Lucian Freud weigerte sich, nach Fotografien zu malen. Seine Modelle - die Queen ebenso wie Künstlerkollegen, seine Familie oder Exzentriker, die ihm vorgestellt wurden - mussten ihm sitzen, und das für Stunden, Tage, Wochen. Ihm Modell zu sitzen war anstrengend, aber man wurde mit Konversation belohnt, mit Reflexionen über Kunst, mit Anekdoten, mit Tratsch. Diese gemeinsam verbrachte Lebenszeit ist in den Bildern, in jedem der breiten, fast brutal gesetzten Pinselstriche, konserviert.

Seine Porträts waren nie schmeichelhaft, aber virtuos. Doch neben der künstlerischen Exzellenz ist es ihre Entstehung, welche diese Kunstwerke so anziehend, so berührend macht.
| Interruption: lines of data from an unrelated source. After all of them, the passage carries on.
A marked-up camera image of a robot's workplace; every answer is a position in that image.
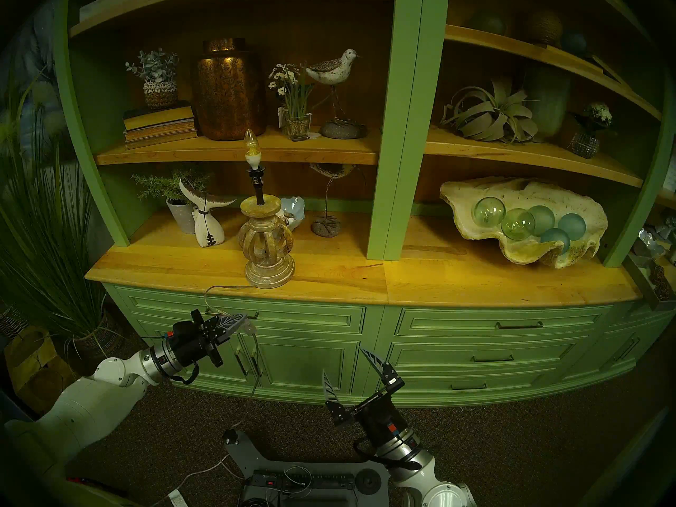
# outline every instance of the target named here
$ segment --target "brown carpet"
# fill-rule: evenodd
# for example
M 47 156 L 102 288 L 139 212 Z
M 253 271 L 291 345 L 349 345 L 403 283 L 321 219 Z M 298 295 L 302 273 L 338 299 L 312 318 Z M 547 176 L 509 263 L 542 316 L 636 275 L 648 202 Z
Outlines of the brown carpet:
M 574 506 L 637 431 L 671 405 L 673 336 L 665 333 L 630 373 L 578 391 L 402 413 L 435 454 L 437 477 L 466 482 L 479 507 Z M 70 463 L 69 475 L 150 505 L 226 454 L 221 435 L 245 401 L 168 383 L 150 389 L 110 436 Z M 251 402 L 243 429 L 265 457 L 279 460 L 355 461 L 352 442 L 360 436 L 358 426 L 335 429 L 323 407 L 261 400 Z M 181 491 L 190 507 L 234 506 L 239 482 L 217 468 L 189 478 Z M 391 503 L 401 497 L 395 491 Z

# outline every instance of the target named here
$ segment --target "wooden lamp base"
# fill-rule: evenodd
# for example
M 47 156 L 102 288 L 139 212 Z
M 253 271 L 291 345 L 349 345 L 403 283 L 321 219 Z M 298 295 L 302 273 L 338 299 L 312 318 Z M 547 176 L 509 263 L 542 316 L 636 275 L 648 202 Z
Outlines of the wooden lamp base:
M 263 194 L 263 205 L 257 205 L 256 196 L 242 201 L 242 214 L 249 216 L 239 229 L 239 245 L 249 260 L 244 274 L 253 286 L 274 289 L 291 279 L 295 262 L 289 255 L 293 236 L 284 222 L 276 216 L 282 202 L 276 196 Z

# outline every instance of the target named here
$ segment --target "door handle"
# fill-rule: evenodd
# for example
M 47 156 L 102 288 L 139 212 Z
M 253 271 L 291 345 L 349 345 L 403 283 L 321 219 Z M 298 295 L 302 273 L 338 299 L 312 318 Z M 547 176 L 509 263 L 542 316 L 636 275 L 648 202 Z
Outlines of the door handle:
M 258 368 L 258 362 L 256 361 L 256 351 L 253 351 L 251 353 L 251 356 L 249 357 L 251 358 L 251 363 L 253 364 L 254 367 L 253 369 L 256 371 L 256 376 L 260 378 L 263 375 L 263 373 L 261 373 L 260 369 Z
M 234 357 L 236 357 L 236 359 L 237 359 L 237 363 L 238 363 L 238 365 L 239 365 L 239 368 L 242 370 L 242 374 L 244 374 L 245 376 L 248 376 L 248 375 L 249 375 L 249 371 L 247 371 L 247 370 L 244 368 L 244 364 L 242 363 L 242 360 L 239 359 L 239 351 L 240 351 L 240 350 L 241 350 L 241 348 L 238 347 L 237 350 L 234 352 Z
M 507 358 L 496 358 L 494 360 L 477 360 L 475 356 L 472 356 L 472 361 L 474 363 L 495 363 L 495 362 L 513 362 L 514 355 L 510 354 Z
M 487 389 L 488 386 L 486 385 L 486 382 L 483 382 L 483 385 L 479 385 L 478 387 L 456 387 L 453 384 L 451 384 L 451 390 L 452 391 L 476 391 L 478 389 Z
M 500 322 L 495 322 L 495 328 L 505 329 L 505 328 L 542 328 L 545 324 L 539 320 L 535 325 L 503 325 Z

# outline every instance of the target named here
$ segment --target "stack of books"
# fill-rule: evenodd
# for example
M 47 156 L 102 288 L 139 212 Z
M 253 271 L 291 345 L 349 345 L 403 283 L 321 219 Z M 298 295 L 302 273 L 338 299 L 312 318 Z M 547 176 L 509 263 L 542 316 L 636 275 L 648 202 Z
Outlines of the stack of books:
M 139 109 L 124 113 L 124 148 L 126 150 L 196 138 L 195 116 L 187 101 L 168 109 Z

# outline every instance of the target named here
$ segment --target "whale tail sculpture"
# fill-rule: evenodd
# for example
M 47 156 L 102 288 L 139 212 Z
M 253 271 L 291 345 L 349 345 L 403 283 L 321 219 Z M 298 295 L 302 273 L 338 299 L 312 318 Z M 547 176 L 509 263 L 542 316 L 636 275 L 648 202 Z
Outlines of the whale tail sculpture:
M 193 211 L 195 219 L 195 237 L 198 239 L 200 247 L 211 247 L 220 245 L 225 241 L 223 227 L 211 215 L 211 209 L 215 207 L 227 207 L 232 204 L 236 198 L 232 196 L 216 196 L 201 191 L 196 191 L 191 187 L 179 181 L 181 192 L 192 201 L 197 208 Z

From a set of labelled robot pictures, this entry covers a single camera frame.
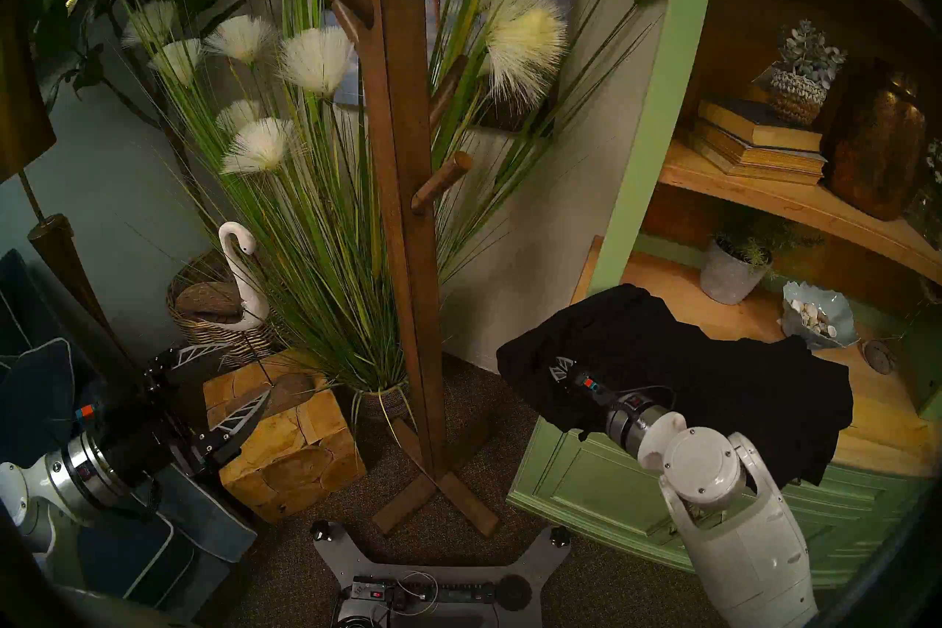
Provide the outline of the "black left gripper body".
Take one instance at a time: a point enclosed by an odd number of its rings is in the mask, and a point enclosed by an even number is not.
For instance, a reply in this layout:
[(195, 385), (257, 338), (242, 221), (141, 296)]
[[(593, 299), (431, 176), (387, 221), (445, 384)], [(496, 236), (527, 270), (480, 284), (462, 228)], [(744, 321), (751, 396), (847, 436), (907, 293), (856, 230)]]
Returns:
[(140, 485), (169, 465), (201, 478), (222, 468), (216, 446), (206, 432), (198, 433), (173, 409), (166, 393), (144, 389), (106, 399), (99, 419), (99, 450), (108, 467), (128, 487)]

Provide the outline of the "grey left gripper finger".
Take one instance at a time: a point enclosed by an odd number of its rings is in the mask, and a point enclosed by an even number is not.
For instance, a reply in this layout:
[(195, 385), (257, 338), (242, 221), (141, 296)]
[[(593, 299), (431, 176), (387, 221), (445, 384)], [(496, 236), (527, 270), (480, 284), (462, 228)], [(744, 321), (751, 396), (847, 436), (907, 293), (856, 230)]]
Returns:
[(185, 344), (167, 347), (148, 360), (145, 365), (144, 388), (147, 393), (171, 393), (185, 383), (194, 381), (196, 374), (205, 369), (205, 363), (220, 364), (222, 356), (231, 348), (224, 342)]
[(242, 445), (263, 419), (271, 398), (271, 388), (237, 406), (209, 430), (194, 436), (192, 451), (199, 467), (224, 467), (237, 458)]

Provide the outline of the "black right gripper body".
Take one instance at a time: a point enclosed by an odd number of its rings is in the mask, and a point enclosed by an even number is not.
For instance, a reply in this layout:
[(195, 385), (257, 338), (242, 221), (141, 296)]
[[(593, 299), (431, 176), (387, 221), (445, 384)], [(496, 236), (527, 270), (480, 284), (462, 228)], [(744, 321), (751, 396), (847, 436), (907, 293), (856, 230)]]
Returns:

Diese langen Zeitspannen, die zwei Menschen miteinander verbracht haben. Sind wir jemals mit einem anderen für Stunden allein, ohne Ablenkung, ohne anderes Programm als auf einander konzentriert zu sein?

Ein einziger Kollege wagte es übrigens, Freud zum Gegengeschäft aufzufordern: David Hockney bat Freud, nachdem er ihm monatelang jeden Vormittag Modell gesessen hatte, vice versa ihn porträtieren zu dürfen. Freud willigte ein. Nach zweieinhalb Stunden hatte er genug.